Based in Reno, Nev., the newspaper already owns several dozen newspapers, mostly in resort areas of the West. In Colorado's high country, it has a virtual monopoly on the lucrative Breckenridge-Vail-Glenwood Springs-Aspen area.

In its latest acquisitions, Swift purchased the Grand Junction Free Press, which was started about two years ago by John Duffy, a veteran of several newspapers in Aspen and the Roaring Fork Valley. The Free Press competes with the Grand Junction Daily Sentinel, another chain newspaper. The Sentinel's publisher, George Orbanek, several years ago dismissed the potential for a competing newspaper from the resort areas by saying that the areas were just too different. Grand Junction people, he said, saw the world differently than people in resort areas.

In the latest news, Swift is planning a magazine called the Aspen Philanthropist. Although Aspen already has three lifestyle-based magazines, this won't be one of them, insists Kate Carey, who will be publisher. The Roaring Fork Valley, where Aspen is located, has 300 nonprofits.

Whistler drenched by uncommon winter rain

WHISTLER, B.C. - Whistler got deluged by 100 millimeters (4 inches) of rain in just three days last week, forcing ski lifts to close, shrinking an already subpar snowpack and making roads treacherous.

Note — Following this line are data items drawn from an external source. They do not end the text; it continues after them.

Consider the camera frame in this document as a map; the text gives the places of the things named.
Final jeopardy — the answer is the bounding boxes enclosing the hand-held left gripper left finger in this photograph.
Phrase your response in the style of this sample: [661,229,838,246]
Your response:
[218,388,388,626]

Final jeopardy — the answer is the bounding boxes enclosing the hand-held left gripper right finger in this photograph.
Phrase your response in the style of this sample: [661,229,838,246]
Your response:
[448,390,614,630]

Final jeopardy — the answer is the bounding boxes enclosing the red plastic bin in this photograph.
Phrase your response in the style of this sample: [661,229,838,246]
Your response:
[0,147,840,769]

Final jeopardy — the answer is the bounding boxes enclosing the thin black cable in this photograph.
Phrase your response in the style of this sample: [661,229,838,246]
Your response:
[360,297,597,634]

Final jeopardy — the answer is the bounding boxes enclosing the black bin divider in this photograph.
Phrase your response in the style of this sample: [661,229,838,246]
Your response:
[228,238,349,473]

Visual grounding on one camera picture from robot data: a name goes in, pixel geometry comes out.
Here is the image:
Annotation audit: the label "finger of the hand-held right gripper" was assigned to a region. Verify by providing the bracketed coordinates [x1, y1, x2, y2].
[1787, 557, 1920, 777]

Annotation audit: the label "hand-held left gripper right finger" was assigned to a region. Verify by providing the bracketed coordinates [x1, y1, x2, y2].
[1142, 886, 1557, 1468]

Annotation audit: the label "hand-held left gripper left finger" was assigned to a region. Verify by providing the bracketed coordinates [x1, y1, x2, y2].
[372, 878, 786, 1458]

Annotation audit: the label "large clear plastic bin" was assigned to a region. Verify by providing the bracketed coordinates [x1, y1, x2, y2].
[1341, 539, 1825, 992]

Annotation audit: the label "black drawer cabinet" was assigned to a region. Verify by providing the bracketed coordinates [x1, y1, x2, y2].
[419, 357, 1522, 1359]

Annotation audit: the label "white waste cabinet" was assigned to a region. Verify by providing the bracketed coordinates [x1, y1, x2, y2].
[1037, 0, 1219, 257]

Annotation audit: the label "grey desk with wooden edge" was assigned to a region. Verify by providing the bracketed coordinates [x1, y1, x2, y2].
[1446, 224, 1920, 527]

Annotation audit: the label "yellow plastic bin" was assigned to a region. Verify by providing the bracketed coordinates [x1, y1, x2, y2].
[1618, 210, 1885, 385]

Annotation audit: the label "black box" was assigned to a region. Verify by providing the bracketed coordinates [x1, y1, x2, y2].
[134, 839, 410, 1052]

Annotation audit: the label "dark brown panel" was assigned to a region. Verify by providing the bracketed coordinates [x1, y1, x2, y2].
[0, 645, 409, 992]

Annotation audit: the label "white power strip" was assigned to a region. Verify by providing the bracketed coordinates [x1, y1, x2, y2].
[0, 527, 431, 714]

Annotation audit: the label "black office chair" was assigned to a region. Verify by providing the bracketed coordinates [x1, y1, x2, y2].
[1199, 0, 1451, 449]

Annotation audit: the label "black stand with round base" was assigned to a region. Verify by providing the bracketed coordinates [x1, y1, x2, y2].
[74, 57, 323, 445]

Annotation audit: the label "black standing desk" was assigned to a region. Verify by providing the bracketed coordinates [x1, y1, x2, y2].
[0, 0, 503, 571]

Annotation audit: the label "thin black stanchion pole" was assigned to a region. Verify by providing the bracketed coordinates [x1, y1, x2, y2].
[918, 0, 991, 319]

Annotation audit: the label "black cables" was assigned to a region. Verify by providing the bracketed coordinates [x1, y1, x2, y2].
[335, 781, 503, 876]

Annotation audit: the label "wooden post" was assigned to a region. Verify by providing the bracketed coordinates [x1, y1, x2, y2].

Marilyn Manso, of the Environment Canada weather station in Whistler, said she had never seen anything like it. "Certainly, this could be something that happens around September, October, but not around this time of year."

Brad Sills, the manager of Whistler Search and Rescue, had a similar reaction. "It's a pretty incredible situation we're looking at," he told Pique newsmagazine. "At this point, we're fully expecting something to happen here."

Inundated roads, landslides and massive avalanches were among the worries, although none materialized in subsequent days during continued, if less heavy, rains. More rain is forecast through this week in what is now being called a Tropical Punch. The storm system was also delivering rain to the interior B.C. resort towns of Kimberley and Fernie.

"Even before the rains came, the snowpack was about half of what it often is in mid-January," reports Bob Barnett, editor of Pique newsmagazine. "The mountains haven't lost too much snow at the top, but many of the trails at the bottom are down to dirt."